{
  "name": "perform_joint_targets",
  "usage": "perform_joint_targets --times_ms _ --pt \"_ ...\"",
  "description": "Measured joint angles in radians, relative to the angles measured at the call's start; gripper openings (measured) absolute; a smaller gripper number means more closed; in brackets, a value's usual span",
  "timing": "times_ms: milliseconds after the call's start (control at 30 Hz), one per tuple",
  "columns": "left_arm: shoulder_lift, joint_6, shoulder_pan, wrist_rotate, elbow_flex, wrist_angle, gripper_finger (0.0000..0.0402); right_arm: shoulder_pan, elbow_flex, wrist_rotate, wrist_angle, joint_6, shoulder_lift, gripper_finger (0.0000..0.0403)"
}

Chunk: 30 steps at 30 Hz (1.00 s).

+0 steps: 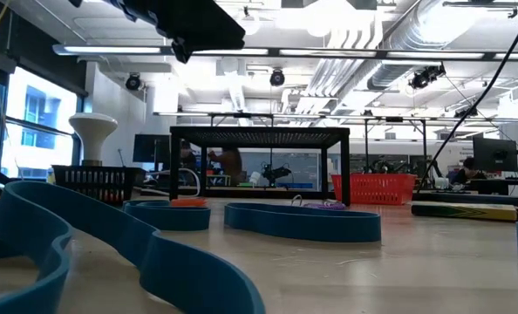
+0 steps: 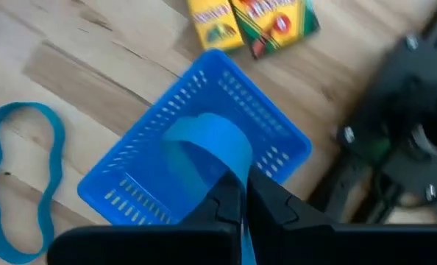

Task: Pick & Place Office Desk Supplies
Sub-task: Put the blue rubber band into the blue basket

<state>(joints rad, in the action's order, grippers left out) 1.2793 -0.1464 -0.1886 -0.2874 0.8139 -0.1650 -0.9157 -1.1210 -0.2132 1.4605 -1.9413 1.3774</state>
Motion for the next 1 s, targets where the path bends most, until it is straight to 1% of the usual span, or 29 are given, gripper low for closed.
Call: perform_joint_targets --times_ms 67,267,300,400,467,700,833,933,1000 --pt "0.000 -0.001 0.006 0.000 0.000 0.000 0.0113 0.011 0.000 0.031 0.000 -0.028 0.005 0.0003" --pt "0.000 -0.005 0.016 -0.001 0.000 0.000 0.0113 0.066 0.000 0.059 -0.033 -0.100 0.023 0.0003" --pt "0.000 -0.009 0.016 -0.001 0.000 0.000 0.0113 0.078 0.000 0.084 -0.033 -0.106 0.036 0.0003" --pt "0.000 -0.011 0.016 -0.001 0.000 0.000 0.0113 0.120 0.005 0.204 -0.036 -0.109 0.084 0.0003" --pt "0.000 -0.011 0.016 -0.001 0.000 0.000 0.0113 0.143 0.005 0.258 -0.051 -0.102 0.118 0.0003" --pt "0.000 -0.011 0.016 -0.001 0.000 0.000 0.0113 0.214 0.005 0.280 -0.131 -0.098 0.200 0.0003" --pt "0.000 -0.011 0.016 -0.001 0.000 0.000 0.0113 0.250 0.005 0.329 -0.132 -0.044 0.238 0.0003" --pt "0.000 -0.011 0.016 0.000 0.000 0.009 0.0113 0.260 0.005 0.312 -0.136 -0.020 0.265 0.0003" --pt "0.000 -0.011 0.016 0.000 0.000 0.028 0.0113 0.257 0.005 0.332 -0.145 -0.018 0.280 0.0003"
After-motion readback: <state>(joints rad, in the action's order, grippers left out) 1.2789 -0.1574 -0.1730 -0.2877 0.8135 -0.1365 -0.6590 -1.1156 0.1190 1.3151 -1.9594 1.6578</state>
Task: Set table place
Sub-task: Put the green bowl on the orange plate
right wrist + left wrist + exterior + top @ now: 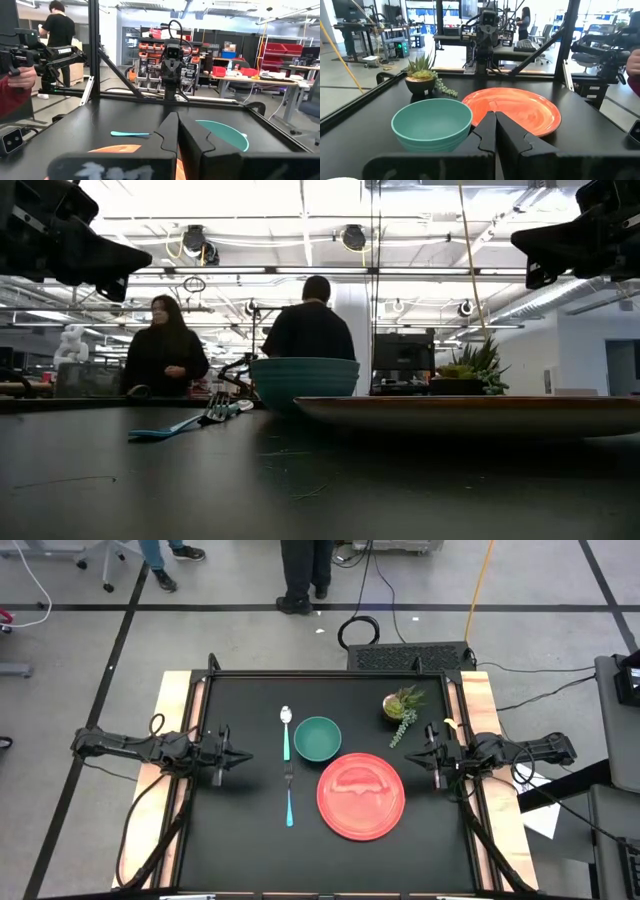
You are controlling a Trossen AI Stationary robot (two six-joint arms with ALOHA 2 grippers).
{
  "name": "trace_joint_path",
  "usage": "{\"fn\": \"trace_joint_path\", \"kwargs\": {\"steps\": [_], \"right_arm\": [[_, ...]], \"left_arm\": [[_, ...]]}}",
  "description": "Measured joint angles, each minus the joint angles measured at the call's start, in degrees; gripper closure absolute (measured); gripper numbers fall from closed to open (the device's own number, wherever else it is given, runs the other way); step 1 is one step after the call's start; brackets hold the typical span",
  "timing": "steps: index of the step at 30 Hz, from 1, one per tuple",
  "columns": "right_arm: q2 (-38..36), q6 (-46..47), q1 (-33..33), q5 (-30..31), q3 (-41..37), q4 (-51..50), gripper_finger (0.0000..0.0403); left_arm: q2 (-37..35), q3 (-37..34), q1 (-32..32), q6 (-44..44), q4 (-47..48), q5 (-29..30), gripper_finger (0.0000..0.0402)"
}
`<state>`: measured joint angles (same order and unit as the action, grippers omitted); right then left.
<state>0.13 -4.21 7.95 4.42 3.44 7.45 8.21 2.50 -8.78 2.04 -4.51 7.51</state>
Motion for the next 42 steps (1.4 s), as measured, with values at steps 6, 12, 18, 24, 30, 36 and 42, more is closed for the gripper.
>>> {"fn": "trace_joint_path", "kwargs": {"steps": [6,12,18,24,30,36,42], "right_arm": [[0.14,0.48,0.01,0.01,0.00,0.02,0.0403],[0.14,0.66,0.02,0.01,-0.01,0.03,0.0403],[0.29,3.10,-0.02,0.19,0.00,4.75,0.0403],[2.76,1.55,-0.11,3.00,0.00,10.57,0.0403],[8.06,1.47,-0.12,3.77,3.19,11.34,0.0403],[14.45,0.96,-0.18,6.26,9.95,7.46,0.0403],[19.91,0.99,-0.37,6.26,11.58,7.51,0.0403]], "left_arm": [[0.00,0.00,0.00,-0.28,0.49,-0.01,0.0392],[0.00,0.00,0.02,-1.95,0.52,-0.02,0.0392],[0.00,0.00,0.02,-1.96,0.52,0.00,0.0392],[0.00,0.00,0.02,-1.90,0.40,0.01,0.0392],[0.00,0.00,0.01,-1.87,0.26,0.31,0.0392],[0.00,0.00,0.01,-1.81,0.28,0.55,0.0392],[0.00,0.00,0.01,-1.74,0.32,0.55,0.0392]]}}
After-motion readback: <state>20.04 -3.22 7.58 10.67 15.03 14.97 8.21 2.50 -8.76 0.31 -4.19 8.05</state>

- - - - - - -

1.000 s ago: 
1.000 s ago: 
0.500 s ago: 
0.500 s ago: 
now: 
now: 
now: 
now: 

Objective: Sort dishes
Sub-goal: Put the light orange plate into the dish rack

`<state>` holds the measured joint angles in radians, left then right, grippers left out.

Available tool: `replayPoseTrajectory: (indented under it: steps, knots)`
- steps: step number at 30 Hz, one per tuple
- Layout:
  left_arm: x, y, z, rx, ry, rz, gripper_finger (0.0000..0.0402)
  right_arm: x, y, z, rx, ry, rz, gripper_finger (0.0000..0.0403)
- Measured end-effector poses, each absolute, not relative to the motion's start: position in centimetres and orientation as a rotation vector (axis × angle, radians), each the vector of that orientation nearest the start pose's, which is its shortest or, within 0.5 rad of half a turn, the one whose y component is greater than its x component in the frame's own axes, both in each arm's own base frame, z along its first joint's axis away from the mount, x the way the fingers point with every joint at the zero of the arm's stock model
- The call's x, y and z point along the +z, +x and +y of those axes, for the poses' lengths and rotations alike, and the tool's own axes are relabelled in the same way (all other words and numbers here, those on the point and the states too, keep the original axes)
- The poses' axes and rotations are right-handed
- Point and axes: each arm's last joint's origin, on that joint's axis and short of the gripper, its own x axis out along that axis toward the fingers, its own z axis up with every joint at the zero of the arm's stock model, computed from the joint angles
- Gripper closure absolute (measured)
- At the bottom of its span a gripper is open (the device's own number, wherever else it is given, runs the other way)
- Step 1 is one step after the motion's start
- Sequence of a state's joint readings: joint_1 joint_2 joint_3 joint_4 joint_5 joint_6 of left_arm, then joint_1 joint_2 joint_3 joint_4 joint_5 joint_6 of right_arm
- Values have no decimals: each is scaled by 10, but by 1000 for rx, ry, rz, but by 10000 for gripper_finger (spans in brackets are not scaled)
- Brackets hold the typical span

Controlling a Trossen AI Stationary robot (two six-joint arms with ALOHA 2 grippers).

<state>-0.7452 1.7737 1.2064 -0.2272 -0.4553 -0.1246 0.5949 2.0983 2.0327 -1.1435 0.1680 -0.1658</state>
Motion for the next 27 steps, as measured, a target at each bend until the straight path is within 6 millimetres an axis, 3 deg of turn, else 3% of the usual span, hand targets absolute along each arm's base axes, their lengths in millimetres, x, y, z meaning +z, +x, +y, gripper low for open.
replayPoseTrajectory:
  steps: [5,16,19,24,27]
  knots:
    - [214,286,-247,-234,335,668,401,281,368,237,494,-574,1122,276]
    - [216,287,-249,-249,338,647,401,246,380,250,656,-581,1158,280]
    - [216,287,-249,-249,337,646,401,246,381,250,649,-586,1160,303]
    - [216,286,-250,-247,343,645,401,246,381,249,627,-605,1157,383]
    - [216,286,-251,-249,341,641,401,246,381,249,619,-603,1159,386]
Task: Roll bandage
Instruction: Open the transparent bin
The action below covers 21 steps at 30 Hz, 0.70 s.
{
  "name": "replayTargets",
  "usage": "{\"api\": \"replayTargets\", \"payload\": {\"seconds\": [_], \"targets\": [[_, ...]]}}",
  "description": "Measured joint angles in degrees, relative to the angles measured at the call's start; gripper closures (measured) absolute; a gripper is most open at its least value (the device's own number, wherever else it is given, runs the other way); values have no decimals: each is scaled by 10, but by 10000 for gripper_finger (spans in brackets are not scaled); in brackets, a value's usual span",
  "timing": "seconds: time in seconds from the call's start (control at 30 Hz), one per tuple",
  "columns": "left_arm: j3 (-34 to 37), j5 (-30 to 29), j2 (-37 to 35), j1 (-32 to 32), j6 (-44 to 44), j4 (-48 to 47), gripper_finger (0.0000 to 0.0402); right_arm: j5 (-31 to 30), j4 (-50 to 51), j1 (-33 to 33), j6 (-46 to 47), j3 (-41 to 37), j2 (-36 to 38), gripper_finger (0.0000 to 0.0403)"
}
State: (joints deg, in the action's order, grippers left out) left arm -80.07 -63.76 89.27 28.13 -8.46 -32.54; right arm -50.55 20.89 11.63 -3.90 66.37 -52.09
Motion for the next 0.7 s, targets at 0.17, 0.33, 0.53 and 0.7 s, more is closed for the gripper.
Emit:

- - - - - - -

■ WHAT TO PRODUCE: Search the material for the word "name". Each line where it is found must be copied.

■ ANSWER SPACE:
  "name": "perform_joint_targets",
  "name": "trace_joint_path",
  "name": "replayTargets",

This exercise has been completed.